У башни имелись колеса и квадратное основание с окнами, дверью, подъемным мостом в правой стене. Этажом выше – что-то вроде балюстрады с четырьмя наблюдательными вышками. На каждой стоял оружный чин со щитом, испещренным еврейскими буквами, и салютовал пальмовой ветвью. Этих оружных людей можно было видеть только трех, а наличие четвертого подразумевалось, он был заслонен восьмиугольным куполом, в центре которого возвышался новый венец, такой же восьмиугольный, и из венца высовывалась пара огромных крыльев. Наверху еще один купол поменьше, с четырехугольным барабаном, открытым на четыре стороны света, состоящим из арок и тоненьких колонн, в середине которого просматривался колокол. И наконец, выше всего помещался четырехскатный купол, к которому крепилась нить, удерживаемая в облаках божественной рукой. По сторонам верхнего венца было написано «Fa/ma»[14]. Над куполом на ленте: «Collegium fraternitatis»[15].
На этом странности не кончались, так как из двух круглых окон башни торчали: слева – несуразно огромная рука, которая могла бы принадлежать разве что втиснутому внутрь башни гиганту, чьи были и торчащие крылья; а справа – таких же масштабов труба. Труба, снова эти трубы…
Что-то подтолкнуло меня пересчитать отверстия в башне: в венцах – слишком частые и регулярные, в нижних стенах, наоборот, – слишком произвольные. Башня была нарисована в две четверти, в ортогональной проекции, и оставалось только предположить, что постройка симметрична и что все двери, окна и проемы, показанные художником, присутствуют на тех же местах на остальных стенках. Таким образом: четыре арки колокольного венца, восемь окон в среднем ярусе, четыре башенки, шесть отверстий в восточной плюс западной стенах, четырнадцать в северной плюс южной. Подобьем счет. Тридцать шесть отверстий.
Тридцать шесть. Вот уже десять лет, как меня преследует эта цифра. Вместе с цифрой сто двадцать. Это числа розенкрейцеров. Сто двадцать поделить на тридцать шесть – с точностью до седьмого знака – дает 3,333333. Это было бы чересчур красиво… Но все равно стоило попробовать. Я попробовал. Без толку.
Мне пришло в голову, что в удвоенном виде это число выглядело более или менее как 666. Число Зверя. Но и с этой догадкой, как показала практика, я перемудрил.
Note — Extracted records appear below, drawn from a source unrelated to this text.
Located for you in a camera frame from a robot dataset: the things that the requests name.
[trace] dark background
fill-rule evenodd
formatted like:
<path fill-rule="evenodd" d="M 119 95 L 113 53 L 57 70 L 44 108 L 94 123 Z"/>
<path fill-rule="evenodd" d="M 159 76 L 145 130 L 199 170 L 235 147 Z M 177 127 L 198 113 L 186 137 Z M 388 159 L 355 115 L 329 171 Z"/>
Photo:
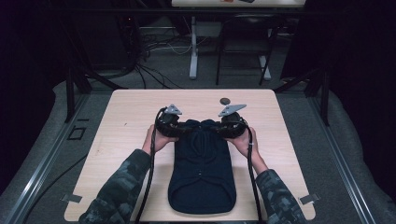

Мне снова бросился в глаза центральный ореол – обиталище Бога. Еврейские буквы в нем были настолько четки, что читались, даже не вставая из-за стола. Но Бельбо не мог печатать на Абулафии по-еврейски! Я присмотрелся: буквы мне были знакомы, ну да, конечно, справа налево: йод, гей, вав, гей. Ягве, Iahveh, Иегова. Имя Бога.
Двадцать две буквы основания. Он начертал их, выбил их, сделал их сочетания и перестановки, взвесил их и создал ими все созданное и все имеющее быть созданным…
«Сефер Йецира», глава 2, § 2
Имя Бога. Разумеется. Я вспомнил первую беседу Бельбо и Диоталлеви в тот день, когда Абулафию привезли к нам в контору.
Диоталлеви, привалившись к косяку кабинета, так и лучился снисходительностью. Снисходительность Диоталлеви обычно бывала обидной, но Бельбо до обид не снисходил.
– Что ты с ним будешь делать? Переписывать чужие рукописи? Ты же их не читаешь!
– На нем можно составлять указатели, вести библиографию, классифицировать. Можно писать что-нибудь свое. Почему обязательно чужое?
– Ты вроде божился, что не будешь писать свое.
– Я сказал, что не буду засорять мир новыми рукописями. Поелику роль главного героя мне не дают…
– …ты удовлетворяешься ролью умного наблюдателя. Ну так как же?
– А так, что и умный наблюдатель, когда идет домой с концерта, насвистывает мотив, но это не значит, что он собирается выступать с ним в Карнеги-холл…
– Значит, ты собираешься насвистывать свои писания, чтоб убедиться, что не должен писать.
– Это будет по крайней мере честно.
– Неужели?
Диоталлеви и Бельбо были оба по происхождению пьемонтцами, а у пьемонтцев из приличных семей особенно ценится умение вежливо выслушать собеседника, глядя ему в глаза, и затем переспросить «Неужели?» тоном, полным живейшего интереса, но так, чтобы при этом собеседник пожелал провалиться сквозь землю. Я же был чистый варвар, заявляли они, и подобные тонкости, разумеется, были мне недоступны.
– Варвар? – возмущался я. – Хоть я и родился в Милане, моя мама из Валь Д’Аосты!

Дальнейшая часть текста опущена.